Editor’s letter: November/December 2021

Gregory Cerio Magazine

Promotional thumbnail image for Why period films are suddenly SO colorful, one of our new #TMAexplains videos.

As I often say to writers, here at The Magazine ANTIQUES we are in the business of telling stories, the more vivid and engaging the better. Readers—present company excluded, of course—are as slippery as greased eels, and we don’t want to lose their attention.

Towards that end, we are always looking for new ways to tell our stories, and the mixed blessing that is the Digital Age offers many. We hope you already visit our website, follow us on Instagram and other social media platforms, and listen to our podcast, Curious Objects. But aside from a few clips from live events, there was one communications medium we hadn’t tried: video.

Until now. Our last issue included a preview for our new #TMAexplains series on YouTube, and by the time you read this six of our videos will be available for viewing. (By the way, if you are unfamiliar with the conventions of social media—and, speaking as an Internet curmudgeon, I understand—all you need to know about the # symbol, or hashtag, is that it is an attention-getting device.) I recommend that you take a look via our website or via YouTube, and subscribe to our channel there (that’s important for web algorithmic voodoo reasons, and it’s free, no strings attached, and only requires a click).

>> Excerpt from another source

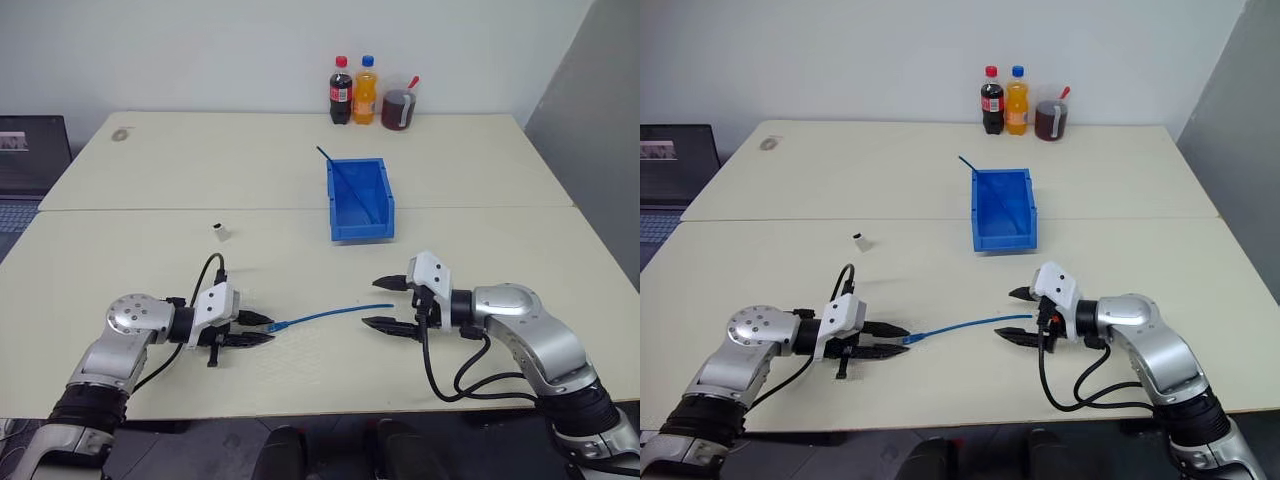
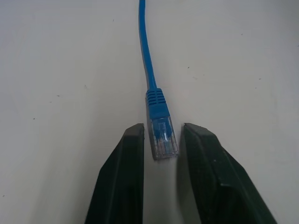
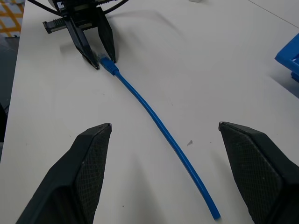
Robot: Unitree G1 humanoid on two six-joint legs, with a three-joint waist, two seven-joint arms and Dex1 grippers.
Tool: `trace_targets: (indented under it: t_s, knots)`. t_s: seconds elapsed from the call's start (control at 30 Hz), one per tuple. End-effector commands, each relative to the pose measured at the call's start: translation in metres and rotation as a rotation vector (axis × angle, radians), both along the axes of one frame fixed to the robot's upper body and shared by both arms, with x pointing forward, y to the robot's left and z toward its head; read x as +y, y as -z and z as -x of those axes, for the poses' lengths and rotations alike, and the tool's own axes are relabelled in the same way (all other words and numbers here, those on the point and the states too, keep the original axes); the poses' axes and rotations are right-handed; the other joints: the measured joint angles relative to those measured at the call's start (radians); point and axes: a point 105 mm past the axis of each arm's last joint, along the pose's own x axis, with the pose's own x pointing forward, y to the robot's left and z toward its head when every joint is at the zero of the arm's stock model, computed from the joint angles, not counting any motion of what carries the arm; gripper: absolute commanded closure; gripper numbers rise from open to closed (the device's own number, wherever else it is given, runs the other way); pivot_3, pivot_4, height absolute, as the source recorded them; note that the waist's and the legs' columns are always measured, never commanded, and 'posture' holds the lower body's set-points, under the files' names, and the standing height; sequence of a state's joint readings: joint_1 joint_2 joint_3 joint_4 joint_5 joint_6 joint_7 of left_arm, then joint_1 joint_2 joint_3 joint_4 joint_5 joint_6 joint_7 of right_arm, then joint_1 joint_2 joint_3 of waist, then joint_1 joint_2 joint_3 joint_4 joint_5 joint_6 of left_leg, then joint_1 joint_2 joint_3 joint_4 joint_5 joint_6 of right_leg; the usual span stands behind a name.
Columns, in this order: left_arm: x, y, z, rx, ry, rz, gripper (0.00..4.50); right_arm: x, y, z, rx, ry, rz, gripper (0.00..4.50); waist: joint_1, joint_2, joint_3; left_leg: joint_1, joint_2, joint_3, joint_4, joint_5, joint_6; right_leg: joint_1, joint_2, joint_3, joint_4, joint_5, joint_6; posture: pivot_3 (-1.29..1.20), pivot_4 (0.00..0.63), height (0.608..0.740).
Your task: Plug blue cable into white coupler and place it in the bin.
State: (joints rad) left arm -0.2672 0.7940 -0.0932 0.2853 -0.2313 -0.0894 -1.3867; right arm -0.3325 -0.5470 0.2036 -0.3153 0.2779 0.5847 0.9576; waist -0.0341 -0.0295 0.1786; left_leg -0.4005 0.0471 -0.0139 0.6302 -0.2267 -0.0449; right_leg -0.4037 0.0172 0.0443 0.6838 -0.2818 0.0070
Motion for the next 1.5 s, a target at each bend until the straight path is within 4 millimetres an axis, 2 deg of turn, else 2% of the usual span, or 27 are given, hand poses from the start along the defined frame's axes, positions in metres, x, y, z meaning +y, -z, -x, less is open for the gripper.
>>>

“Explainer” videos that can tell you all about, say, the War of Spanish Succession or how to grow cucumbers, are a staple of the Internet. Our videos could be better described as “contextualizers.” For example, one video looks at recent films and TV shows set in the nineteenth century such as Emma and Little Women and demonstrates that, contrary to received wisdom, the rooms and clothing of the past were not drably colored but instead vibrant and shimmering. Our videos are bouncy, energetic, fun, and funny. And while they are admittedly aimed at a younger audience, we’re sure viewers of any age will enjoy and learn from them. So far, we’ve gotten a wonderfully and overwhelmingly positive response. One prominent journalist in our field described them as a “game changer.”

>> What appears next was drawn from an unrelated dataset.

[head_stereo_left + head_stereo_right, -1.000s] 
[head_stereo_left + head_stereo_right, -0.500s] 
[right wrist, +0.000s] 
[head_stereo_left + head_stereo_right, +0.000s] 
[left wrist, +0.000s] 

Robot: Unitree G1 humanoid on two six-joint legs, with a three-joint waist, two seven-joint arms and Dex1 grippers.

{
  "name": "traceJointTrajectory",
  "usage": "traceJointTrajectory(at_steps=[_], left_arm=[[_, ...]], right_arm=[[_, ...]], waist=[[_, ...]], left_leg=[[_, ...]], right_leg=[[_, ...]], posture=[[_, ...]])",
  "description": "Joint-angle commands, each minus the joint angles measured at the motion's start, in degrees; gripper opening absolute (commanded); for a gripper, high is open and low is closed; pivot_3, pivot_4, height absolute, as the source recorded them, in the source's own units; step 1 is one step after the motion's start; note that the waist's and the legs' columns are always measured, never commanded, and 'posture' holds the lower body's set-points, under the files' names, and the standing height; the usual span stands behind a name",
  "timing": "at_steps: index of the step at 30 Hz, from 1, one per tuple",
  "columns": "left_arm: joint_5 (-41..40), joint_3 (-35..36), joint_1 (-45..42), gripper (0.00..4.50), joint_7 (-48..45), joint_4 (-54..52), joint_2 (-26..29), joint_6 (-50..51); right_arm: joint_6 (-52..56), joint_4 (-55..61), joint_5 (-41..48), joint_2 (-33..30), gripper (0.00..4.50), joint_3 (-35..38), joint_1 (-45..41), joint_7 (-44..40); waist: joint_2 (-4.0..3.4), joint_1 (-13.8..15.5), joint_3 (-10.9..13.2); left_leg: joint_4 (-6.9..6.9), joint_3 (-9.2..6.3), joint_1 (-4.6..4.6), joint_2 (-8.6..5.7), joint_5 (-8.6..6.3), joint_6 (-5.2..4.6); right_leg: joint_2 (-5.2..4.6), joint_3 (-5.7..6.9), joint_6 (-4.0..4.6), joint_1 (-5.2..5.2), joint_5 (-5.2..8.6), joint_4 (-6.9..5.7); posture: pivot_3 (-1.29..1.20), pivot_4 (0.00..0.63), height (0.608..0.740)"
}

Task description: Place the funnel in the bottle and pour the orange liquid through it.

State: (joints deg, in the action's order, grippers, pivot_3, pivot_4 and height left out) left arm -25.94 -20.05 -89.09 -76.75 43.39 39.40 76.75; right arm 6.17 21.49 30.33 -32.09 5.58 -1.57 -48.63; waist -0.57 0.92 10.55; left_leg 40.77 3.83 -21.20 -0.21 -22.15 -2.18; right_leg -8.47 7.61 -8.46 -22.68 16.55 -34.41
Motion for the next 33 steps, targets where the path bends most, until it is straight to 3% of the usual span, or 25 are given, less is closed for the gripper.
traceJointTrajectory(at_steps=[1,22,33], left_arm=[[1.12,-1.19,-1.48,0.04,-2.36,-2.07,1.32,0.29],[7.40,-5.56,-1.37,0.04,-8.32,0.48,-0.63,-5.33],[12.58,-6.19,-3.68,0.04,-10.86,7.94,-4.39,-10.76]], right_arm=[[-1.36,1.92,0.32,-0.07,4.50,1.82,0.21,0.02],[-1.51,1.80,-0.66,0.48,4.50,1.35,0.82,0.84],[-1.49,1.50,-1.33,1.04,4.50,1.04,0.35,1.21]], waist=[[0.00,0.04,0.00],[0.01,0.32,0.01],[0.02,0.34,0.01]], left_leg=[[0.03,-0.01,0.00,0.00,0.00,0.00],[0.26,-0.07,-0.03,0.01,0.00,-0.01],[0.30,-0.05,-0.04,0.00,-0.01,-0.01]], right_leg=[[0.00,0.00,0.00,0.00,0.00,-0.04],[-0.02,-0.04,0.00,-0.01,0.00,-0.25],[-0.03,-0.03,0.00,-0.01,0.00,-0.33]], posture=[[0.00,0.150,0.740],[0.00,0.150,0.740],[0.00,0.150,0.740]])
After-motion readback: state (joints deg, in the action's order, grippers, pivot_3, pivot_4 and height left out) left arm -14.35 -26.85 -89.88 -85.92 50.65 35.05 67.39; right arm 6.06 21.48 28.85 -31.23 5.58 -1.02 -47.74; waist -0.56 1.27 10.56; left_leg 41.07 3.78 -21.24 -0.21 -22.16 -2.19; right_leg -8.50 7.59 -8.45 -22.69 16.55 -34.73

Here is where the credits roll. The launch of #TMAexplains is the culmination of a deliberately paced enterprise nearly two years in duration. The lion’s share of credit goes to our senior editor Sammy Dalati, who brings numerous qualities to bear on all he does at ANTIQUES, among them intelligence, an eagerness to learn and deploy new skills, and a perfectionist’s eye. A list of all his video-related tasks could fill another Editor’s Letter, but suffice it to say that Sammy was the project’s guiding light and in charge of overall production.

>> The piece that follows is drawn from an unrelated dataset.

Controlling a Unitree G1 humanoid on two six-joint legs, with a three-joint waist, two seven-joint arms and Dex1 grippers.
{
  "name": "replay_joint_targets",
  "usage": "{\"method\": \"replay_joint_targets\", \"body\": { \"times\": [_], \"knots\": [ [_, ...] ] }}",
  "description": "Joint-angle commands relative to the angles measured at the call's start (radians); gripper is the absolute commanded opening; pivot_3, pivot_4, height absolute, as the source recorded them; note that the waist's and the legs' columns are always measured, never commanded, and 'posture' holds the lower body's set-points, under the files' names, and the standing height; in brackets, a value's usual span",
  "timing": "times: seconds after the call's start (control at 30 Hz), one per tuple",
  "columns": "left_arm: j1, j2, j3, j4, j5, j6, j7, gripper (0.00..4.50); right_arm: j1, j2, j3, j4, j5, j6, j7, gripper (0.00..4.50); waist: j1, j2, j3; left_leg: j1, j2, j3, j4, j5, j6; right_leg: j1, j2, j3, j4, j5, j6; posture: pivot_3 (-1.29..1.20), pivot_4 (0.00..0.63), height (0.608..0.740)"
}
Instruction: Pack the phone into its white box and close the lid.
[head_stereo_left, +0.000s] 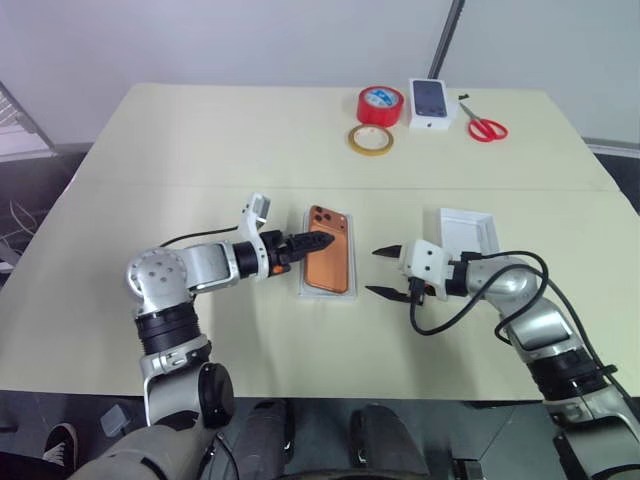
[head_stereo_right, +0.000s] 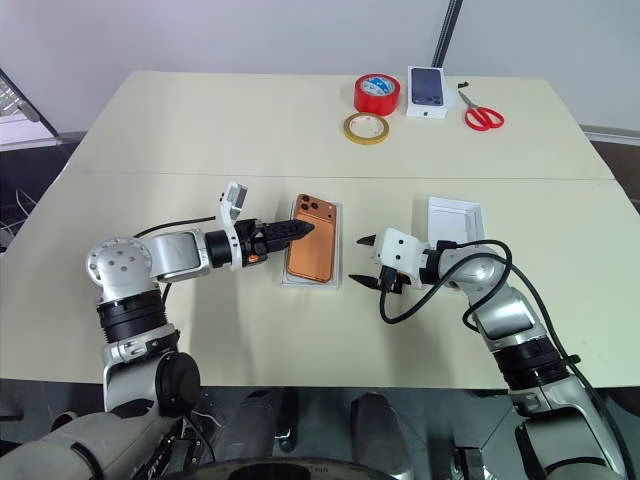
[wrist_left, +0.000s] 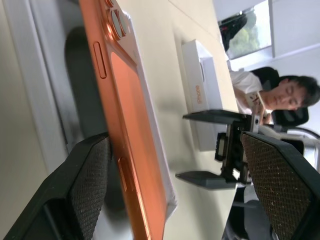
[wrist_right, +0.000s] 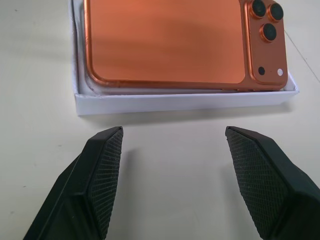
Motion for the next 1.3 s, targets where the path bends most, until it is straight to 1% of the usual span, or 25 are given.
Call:
{"method": "replay_joint_targets", "body": {
  "times": [0.03, 0.1, 0.23, 0.27, 0.3, 0.33, 0.37, 0.4, 0.43, 0.47, 0.5, 0.53, 0.57, 0.63, 0.67, 0.73, 0.8, 0.9, 1.03, 1.13, 1.3],
  "knots": [
    [-0.005, 0.034, -0.005, -0.042, -0.064, 0.009, 0.001, 4.20, -0.027, 0.007, -0.007, 0.000, -0.001, -0.020, -0.007, 3.43, 0.001, 0.000, 0.000, 0.000, 0.000, 0.000, 0.000, 0.000, 0.000, 0.000, 0.000, 0.000, 0.000, 0.000, 0.000, 0.00, 0.150, 0.728],
    [-0.005, 0.064, -0.011, -0.043, -0.057, 0.009, 0.002, 4.20, -0.033, 0.011, -0.006, 0.007, -0.007, -0.024, -0.012, 3.43, 0.001, 0.000, 0.000, 0.000, 0.000, 0.000, 0.000, 0.000, 0.000, 0.000, 0.000, 0.000, 0.000, 0.000, 0.000, 0.00, 0.150, 0.728],
    [-0.023, 0.091, 0.018, -0.034, -0.062, 0.007, -0.003, 4.20, -0.044, 0.017, -0.006, 0.025, -0.020, -0.032, -0.028, 3.43, 0.001, 0.000, 0.000, 0.000, 0.000, 0.000, 0.000, 0.000, 0.000, 0.000, 0.000, 0.000, 0.000, 0.000, 0.000, 0.00, 0.150, 0.728],
    [-0.026, 0.099, 0.018, -0.039, -0.049, -0.004, -0.007, 3.97, -0.049, 0.018, -0.009, 0.033, -0.024, -0.032, -0.036, 3.18, 0.000, 0.000, 0.000, 0.000, 0.000, 0.000, 0.000, 0.000, 0.000, 0.000, 0.000, 0.000, 0.000, 0.000, 0.000, 0.00, 0.150, 0.728],
    [-0.025, 0.115, 0.011, -0.042, -0.030, -0.036, -0.014, 3.70, -0.058, 0.021, -0.018, 0.046, -0.025, -0.012, -0.050, 2.90, 0.000, 0.000, 0.000, 0.000, 0.000, 0.000, 0.000, 0.000, 0.000, 0.000, 0.000, 0.000, 0.000, 0.000, 0.000, 0.00, 0.150, 0.728],
    [-0.009, 0.160, -0.036, -0.051, 0.009, -0.079, -0.033, 3.35, -0.066, 0.018, -0.020, 0.065, -0.040, -0.029, -0.063, 2.56, 0.000, 0.000, 0.000, 0.000, 0.000, 0.000, 0.000, 0.000, 0.000, 0.000, 0.000, 0.000, 0.000, 0.000, 0.000, 0.00, 0.150, 0.728],
    [0.004, 0.193, -0.073, -0.056, 0.034, -0.111, -0.049, 2.87, -0.072, 0.014, -0.021, 0.078, -0.052, -0.043, -0.072, 2.07, -0.001, 0.000, 0.000, 0.000, 0.000, 0.000, 0.000, 0.000, 0.000, 0.000, 0.000, 0.000, 0.000, 0.000, 0.000, 0.00, 0.150, 0.728],
    [0.020, 0.226, -0.116, -0.060, 0.063, -0.151, -0.073, 2.26, -0.076, 0.011, -0.019, 0.090, -0.064, -0.062, -0.079, 1.42, -0.001, 0.000, 0.000, 0.000, 0.000, 0.000, 0.000, 0.000, 0.000, -0.001, 0.000, 0.000, 0.000, 0.000, 0.000, 0.00, 0.150, 0.728],
    [0.033, 0.252, -0.153, -0.062, 0.084, -0.188, -0.101, 1.81, -0.083, 0.012, -0.017, 0.102, -0.077, -0.081, -0.093, 0.92, -0.001, 0.000, 0.000, 0.000, 0.000, 0.000, -0.001, 0.000, 0.000, -0.001, 0.000, 0.000, 0.000, 0.000, 0.000, 0.00, 0.150, 0.728],
    [0.048, 0.284, -0.210, -0.063, 0.131, -0.251, -0.129, 1.33, -0.093, 0.017, -0.013, 0.116, -0.091, -0.090, -0.110, 0.51, -0.001, 0.000, 0.000, 0.000, 0.000, 0.000, -0.001, 0.000, 0.000, -0.001, 0.000, 0.001, 0.000, 0.000, 0.000, 0.00, 0.150, 0.728],
    [0.060, 0.308, -0.259, -0.063, 0.172, -0.305, -0.149, 0.83, -0.103, 0.022, -0.008, 0.131, -0.109, -0.097, -0.127, 0.01, -0.002, 0.000, 0.000, 0.000, 0.000, 0.001, -0.001, 0.000, 0.000, -0.001, 0.000, 0.001, 0.000, 0.000, 0.000, 0.00, 0.150, 0.728],
    [0.067, 0.320, -0.289, -0.059, 0.195, -0.339, -0.165, 0.34, -0.112, 0.027, -0.001, 0.146, -0.126, -0.106, -0.143, 0.00, -0.002, 0.001, 0.000, 0.000, 0.000, 0.001, -0.001, 0.000, 0.000, -0.001, 0.000, 0.002, 0.000, 0.000, 0.000, 0.00, 0.150, 0.728],
    [0.077, 0.339, -0.333, -0.063, 0.225, -0.378, -0.191, 0.02, -0.117, 0.032, 0.006, 0.158, -0.142, -0.116, -0.156, 0.00, -0.001, 0.001, 0.000, 0.000, 0.000, 0.001, -0.001, 0.000, 0.000, -0.001, 0.000, 0.002, 0.000, 0.000, 0.000, 0.00, 0.150, 0.728],
    [0.097, 0.379, -0.432, -0.073, 0.286, -0.447, -0.249, 0.02, -0.124, 0.048, 0.020, 0.176, -0.160, -0.125, -0.171, 0.00, 0.000, 0.001, 0.000, 0.000, 0.000, 0.001, -0.001, 0.000, 0.000, -0.001, -0.001, 0.002, 0.000, 0.000, 0.000, 0.00, 0.150, 0.728],
    [0.100, 0.378, -0.465, -0.064, 0.300, -0.466, -0.271, 0.02, -0.127, 0.056, 0.029, 0.184, -0.172, -0.130, -0.180, 0.00, 0.000, 0.001, 0.000, 0.000, 0.000, 0.001, -0.001, 0.000, 0.000, -0.001, -0.001, 0.002, 0.000, 0.000, 0.000, 0.00, 0.150, 0.728],
    [0.096, 0.350, -0.496, -0.042, 0.311, -0.497, -0.300, 0.02, -0.132, 0.070, 0.048, 0.196, -0.200, -0.140, -0.198, 0.00, 0.001, 0.001, 0.000, 0.000, 0.000, 0.001, -0.001, 0.000, 0.000, -0.001, -0.002, 0.002, 0.000, 0.000, 0.000, 0.00, 0.150, 0.728],
    [0.088, 0.307, -0.501, -0.018, 0.309, -0.484, -0.295, 0.02, -0.134, 0.078, 0.066, 0.204, -0.223, -0.151, -0.208, 0.00, 0.001, 0.001, 0.000, 0.000, -0.001, 0.001, -0.001, 0.000, 0.000, -0.001, -0.002, 0.002, 0.000, 0.000, 0.000, 0.00, 0.150, 0.728],
    [0.107, 0.297, -0.601, -0.022, 0.366, -0.504, -0.329, 0.02, -0.129, 0.084, 0.074, 0.197, -0.233, -0.163, -0.211, 0.00, -0.002, 0.001, 0.000, 0.000, -0.001, 0.001, -0.001, 0.000, 0.001, -0.001, -0.002, 0.002, 0.000, 0.000, 0.000, 0.00, 0.150, 0.728],
    [0.090, 0.232, -0.664, 0.025, 0.413, -0.574, -0.359, 0.02, -0.116, 0.088, 0.047, 0.158, -0.182, -0.137, -0.188, 0.00, 0.005, 0.002, -0.001, 0.000, -0.001, 0.001, 0.000, -0.001, 0.003, 0.000, -0.002, 0.001, 0.000, 0.000, 0.000, 0.00, 0.150, 0.728],
    [0.066, 0.171, -0.666, 0.064, 0.428, -0.604, -0.371, 0.02, -0.112, 0.071, 0.036, 0.158, -0.179, -0.133, -0.181, 0.00, 0.024, 0.002, -0.001, 0.000, -0.001, 0.001, 0.002, -0.003, 0.006, 0.002, -0.002, 0.001, 0.000, 0.000, 0.000, 0.00, 0.150, 0.728],
    [0.005, 0.029, -0.722, 0.149, 0.481, -0.688, -0.411, 0.02, -0.090, 0.021, -0.001, 0.168, -0.186, -0.121, -0.186, 0.00, 0.034, 0.002, -0.001, 0.000, -0.003, 0.000, 0.003, -0.003, 0.007, 0.004, -0.004, 0.000, -0.002, 0.000, 0.000, 0.00, 0.150, 0.728]
  ]
}}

Sammy is given advice, encouragement, and help with animation by our art director, Martin Minerva. Our indefatigable managing editor and tech whiz, Jenamarie Boots, writes scripts and creates storyboards. She and editorial assistant Elizabeth Lanza also help find the myriad images that appear in the videos. Last but hardly least, there is Michael Diaz-Griffith, the executive director of the Soane Foundation and a longtime friend of our magazine. Michael co-produces the series, giving us the benefits of his wide-ranging knowledge and superlative taste. Among other things, he offers story ideas, edits scripts, and provides the narration for the videos. I’ve been told that Michael’s voice is “sexy,” so perhaps that’s another enticement to watch.